Who Is Dr. Mark Hyman? Functional Medicine Doctor

Dr. Mark Hyman is a family physician, bestselling author, and one of the most prominent advocates for functional medicine in the United States. He earned his medical degree from Ottawa University School of Medicine in 1987 and has since built a career centered on the idea that diet, lifestyle, and environmental factors are the primary drivers of chronic disease. He is the founder of The UltraWellness Center in Lenox, Massachusetts, and has served as Head of Strategy and Innovation at the Cleveland Clinic Center for Functional Medicine.

Career and Leadership Roles

Hyman’s professional life spans clinical practice, institutional leadership, and public health advocacy. His private practice, The UltraWellness Center, operates on a model that evaluates patients through a wide lens: nutrition, sleep, stress, hormonal balance, and environmental exposures rather than isolated symptoms. The clinic is located in Lenox, Massachusetts, in the Berkshires region.

His most notable institutional role has been at the Cleveland Clinic, where he helped shape the Center for Functional Medicine. The Cleveland Clinic is one of the few major academic medical centers to house a dedicated functional medicine department, and Hyman’s involvement gave the approach a level of mainstream credibility it previously lacked. He also sits on the board of directors of the Institute for Functional Medicine (IFM), the field’s primary professional organization, with his board term renewed through 2025.

His Approach to Medicine

Functional medicine, the framework Hyman practices and promotes, starts from the premise that chronic conditions like diabetes, heart disease, and autoimmune disorders stem from imbalances in core body systems rather than from isolated organ failures. Practitioners focus on lifestyle factors (diet, exercise, sleep, stress, relationships) and look for root causes rather than prescribing treatments aimed at individual symptoms. Hyman has been a leading voice in framing food as a form of medicine, a concept the Cleveland Clinic has adopted through its own food-as-medicine initiative.

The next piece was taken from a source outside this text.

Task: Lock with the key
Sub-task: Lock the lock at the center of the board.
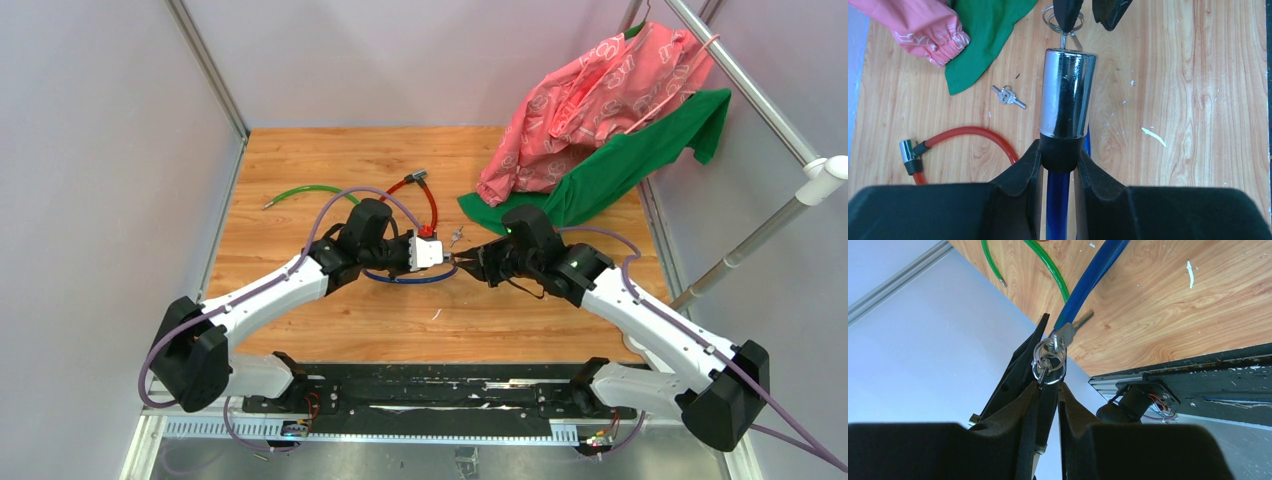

His dietary philosophy is most clearly expressed in his “Pegan Diet,” a hybrid approach that borrows from both paleo and vegan eating patterns. In practice, it looks similar to a Mediterranean diet: heavy on vegetables low in starch, whole fruits, nuts, seeds, legumes, fish, and olive oil, with whole grains, cheese, and red meat in moderation. The core principle is avoiding refined starches and added sugars while eating minimally processed plant foods and adequate protein. Clinical data on diets matching this composition show benefits for appetite control, blood sugar regulation, blood fat levels, and inflammatory markers. Hyman also emphasizes meal timing, recommending a 12-hour overnight fasting window between the last meal of one day and the first meal of the next.

Books and Media Presence

Hyman has written numerous books, many of which have reached the New York Times bestseller list. His titles span topics from blood sugar and metabolism to environmental toxins and brain health. His 2023 book, “Young Forever,” spent multiple weeks on the bestseller list and focuses on longevity science, arguing that the root causes of aging can be traced back to the same lifestyle and environmental factors functional medicine already targets: diet quality, exercise, toxin exposure, microbiome health, sleep, stress, and social connection.

In “Young Forever,” Hyman maps what scientists call the “hallmarks of aging,” biological processes like mitochondrial decline, cellular senescence, epigenetic changes, and telomere shortening, and argues that exercise and diet positively influence nearly all of them. His framing positions functional medicine as a longevity strategy, not just a treatment model for existing disease.

His podcast, The Dr. Hyman Show, has accumulated over 150 million downloads, making it one of the most listened-to health podcasts available. Through it, he interviews researchers, clinicians, and public figures on topics ranging from nutrition policy to mental health to agricultural reform. The podcast, combined with his books and social media presence, has made Hyman one of the most recognizable physicians in the wellness space.

Criticism and Controversy

Hyman is a polarizing figure within the broader medical community. Supporters credit him with pushing mainstream medicine to take nutrition and lifestyle more seriously and with bringing functional medicine into respected institutions like the Cleveland Clinic. Critics argue that functional medicine relies on vague concepts like “detoxification” and “system imbalances” that lack rigorous scientific definitions.

Some of the sharpest criticism centers on his business model. Hyman sells supplement lines, detox programs, and dietary products through his website and clinic, which critics say creates a financial conflict of interest. Skeptics within the medical establishment have pointed out that recommending expensive proprietary supplements to patients blurs the line between clinical care and commerce. He has also drawn criticism for past statements questioning vaccine safety, which placed him at odds with the consensus of major public health organizations.

These criticisms reflect a broader tension in medicine. Functional medicine practitioners argue that conventional medicine undervalues nutrition and lifestyle interventions. Traditional physicians counter that functional medicine often overpromises, relies on poorly standardized diagnostic frameworks, and charges patients significant out-of-pocket costs for interventions that lack strong evidence from randomized controlled trials. Hyman sits squarely at the center of that debate, simultaneously the field’s most visible champion and its most visible lightning rod.